UNDERLYING LIVER DISEASE-RELATED FACTORS: VIROLOGICAL FACTORS

The preneoplastic status of underlying liver disease is considered to relate with elevated carcinogenesis and de novo tumor development in late phase recurrence (2 years after resection)[42]. The correlation between stage of liver fibrosis and disease-free survival is controversial. Grazi et al[69] and Taura et al[70] showed that HCC without cirrhosis has better disease-free survival compared with HCC with cirrhosis after curative resection in Asia, while Beard et al[71] showed the reverse results for western countries. Instead of the severity of liver cirrhosis, the sustained necroinflammatory reaction resulting from higher hepatitis activity may play a more important role in the development of secondary primary HCC two years after resection. Initial high HBV viral loads > 2000 IU/mL[72] or 106 copies/mL[45] at the time of HBV-related HCC resection or one month post resection HBV DNA > 20000 IU/mL[49] are all proven to be independent risk factors for tumor recurrence. Ongoing HBV replication can induce active hepatitis and subsequent inflammation in oncogenic liver parenchyma leading to de novo recurrent HCC. Regarding Hepatitis C, patients with HCV infection tend to have higher hepatitis activity, which is related to elevated carcinogenesis, than patients with HBV infection[42]. However, the difference in recurrence-free survival is not significant between patients with HBV infection or those with HCV infection[73,74]. A recent national study of 11950 patients in Japan by Utsunomiya et al[75] showed that patients without viral hepatitis have a significant lower risk of HCC recurrence than those with HBV or HCV infection.

SCORING SYSTEM

Some authors propose the scoring system that integrated clinical, biochemical, and histopathological factors to classify the risk of HCC recurrence after resection[32,66,68,76] (Table 3). Most scoring systems consist of the extent of tumor invasiveness, while the Glasgow prognostic score originally used in the prediction of outcomes among non-small-cell lung cancer patients[77] is composed of the serum levels of C-reactive protein (CRP) and albumin. The higher serum level of CRP and lower serum level of albumin present in the systemic inflammatory response is associated with a more active viral hepatitis in the remnant liver parenchyma[76]. The higher scores in each system indicate shorter disease-free period and poorer outcome. The clinical risk score system by Lee et al[68] uses pathological factors to predict the likelihood of recurrence after LR, and it can be used to identify patients who may lose the chance of SLT at recurrence. Whether this strategy system applies to prophylactic liver transplantation needs further validation.

Table 3

Scoring systems for predicting hepatocellular carcinoma recurrence

Ref.	Basis of scoring system	Prognostic factors	Discriminated scores
Pan et al[76]	Glasgow prognostic score	Preoperative	0, 1, 2
		CRP > 10 mg/L (1 point)
		Albumin < 3.5 g/L (1 point)
Fuks et al[32]	Histological features	Microscopic vascular invasion	< 3 factors
		Presence of satellite nodules	≥ 3 factors
		Tumor size > 3 cm
		Poor differentiated tumor
		Cirrhosis
Roayaie et al[66]	Degree of vascular invasion	Invasion of a vessel with a muscular wall (1 point)	0, 1, 2
		Invasion of a vessel ≥ 1 cm from the tumor capsule (1 point)
Lee et al[68]	Clinical risk score	Initial disease beyond Milan criteria	0, 1, 2, 3
		Microsatellites or multiple tumors
		Lymphovascular invasion (1 point for each factor)
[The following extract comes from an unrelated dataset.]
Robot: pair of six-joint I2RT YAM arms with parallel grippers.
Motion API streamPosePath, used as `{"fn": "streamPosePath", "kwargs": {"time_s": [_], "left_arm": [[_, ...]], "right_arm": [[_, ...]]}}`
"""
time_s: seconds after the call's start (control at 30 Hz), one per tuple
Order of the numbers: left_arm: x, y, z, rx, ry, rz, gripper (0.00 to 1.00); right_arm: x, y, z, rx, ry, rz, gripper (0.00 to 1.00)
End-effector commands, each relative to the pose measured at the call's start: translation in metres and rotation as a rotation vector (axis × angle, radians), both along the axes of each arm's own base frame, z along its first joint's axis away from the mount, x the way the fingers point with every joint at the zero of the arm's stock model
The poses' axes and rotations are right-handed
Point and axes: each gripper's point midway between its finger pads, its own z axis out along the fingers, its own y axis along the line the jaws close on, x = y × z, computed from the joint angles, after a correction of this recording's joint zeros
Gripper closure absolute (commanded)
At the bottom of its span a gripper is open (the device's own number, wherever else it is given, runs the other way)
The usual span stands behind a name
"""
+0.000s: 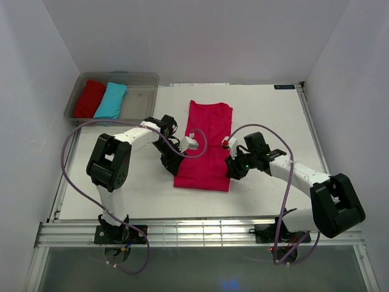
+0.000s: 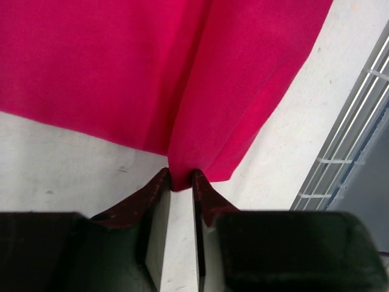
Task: Roll the t-shirts
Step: Roll the T-shirt to the center of the board.
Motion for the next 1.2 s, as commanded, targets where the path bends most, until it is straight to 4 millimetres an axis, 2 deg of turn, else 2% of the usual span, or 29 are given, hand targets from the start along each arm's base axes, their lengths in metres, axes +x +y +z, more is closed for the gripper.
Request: {"fn": "streamPosePath", "kwargs": {"time_s": [0.0, 0.13, 0.3, 0.4, 0.43, 0.47, 0.5, 0.53, 0.57, 0.6, 0.63, 0.73, 0.83, 0.93, 1.03, 1.17], "left_arm": [[0.027, -0.007, 0.019, -0.038, -0.071, 0.053, 0.67], [0.031, -0.012, 0.037, -0.079, -0.107, 0.036, 0.60], [0.045, -0.014, 0.066, -0.103, -0.190, 0.059, 0.60], [0.041, -0.015, 0.086, -0.125, -0.241, 0.059, 0.64], [0.036, -0.017, 0.088, -0.121, -0.258, 0.048, 0.64], [0.031, -0.017, 0.086, -0.107, -0.269, 0.041, 0.64], [0.017, -0.009, 0.078, -0.064, -0.282, 0.031, 0.63], [0.006, -0.015, 0.073, -0.060, -0.315, -0.025, 0.62], [-0.004, -0.013, 0.066, -0.043, -0.336, -0.060, 0.61], [-0.022, -0.004, 0.046, 0.001, -0.323, -0.095, 0.59], [-0.023, -0.006, 0.045, 0.023, -0.403, -0.136, 0.58], [-0.033, -0.005, 0.028, 0.086, -0.452, -0.181, 0.54], [-0.034, -0.013, 0.021, 0.111, -0.499, -0.208, 0.52], [-0.020, -0.014, 0.020, 0.152, -0.574, -0.195, 0.51], [-0.021, -0.013, 0.013, 0.162, -0.574, -0.214, 0.50], [-0.040, -0.014, -0.002, 0.141, -0.502, -0.245, 0.50]], "right_arm": [[0.024, 0.007, 0.037, 0.085, -0.070, -0.084, 0.61], [0.025, -0.001, 0.047, 0.105, -0.075, -0.149, 0.61], [0.017, 0.000, 0.072, 0.191, -0.077, -0.229, 0.64], [-0.005, 0.011, 0.080, 0.293, -0.003, -0.201, 0.79], [-0.011, 0.014, 0.074, 0.320, 0.000, -0.185, 0.85], [-0.016, 0.018, 0.078, 0.370, 0.033, -0.208, 0.87], [-0.023, 0.023, 0.078, 0.408, 0.055, -0.194, 0.88], [-0.021, 0.031, 0.085, 0.458, 0.024, -0.179, 0.89], [-0.027, 0.032, 0.076, 0.469, 0.070, -0.201, 0.89], [-0.028, 0.033, 0.074, 0.476, 0.078, -0.207, 0.89], [-0.026, 0.034, 0.070, 0.470, 0.075, -0.232, 0.90], [-0.021, 0.037, 0.061, 0.481, 0.100, -0.284, 0.91], [-0.013, 0.039, 0.055, 0.500, 0.103, -0.329, 0.91], [-0.006, 0.035, 0.042, 0.461, 0.104, -0.379, 0.91], [-0.005, 0.033, 0.025, 0.410, 0.138, -0.391, 0.92], [-0.008, 0.025, 0.000, 0.331, 0.183, -0.427, 0.92]]}}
Higher scores indicate higher recurrence rate. CRP: C-reactive protein.

CONCLUSION

Prophylactic LT is a novel concept for patients with high-risk recurrent HCC after primary resection before recurrence. Microvascular invasion, larger tumor size, larger tumor number, and poor tumor differentiation are all predictors for recurrence after LR and LT, while serum AFP level > 1000 ng/mL is the unique feature for predicting recurrence after LT. The length of observation after prophylactic LT should be established to examine the occult aggressiveness of the HCC resulting in recurrence after LT. It is safe and effective when patients who fulfilled MC at the time of resection are carefully selected. Large prospective studies are required to clarify the long-term results of this strategy.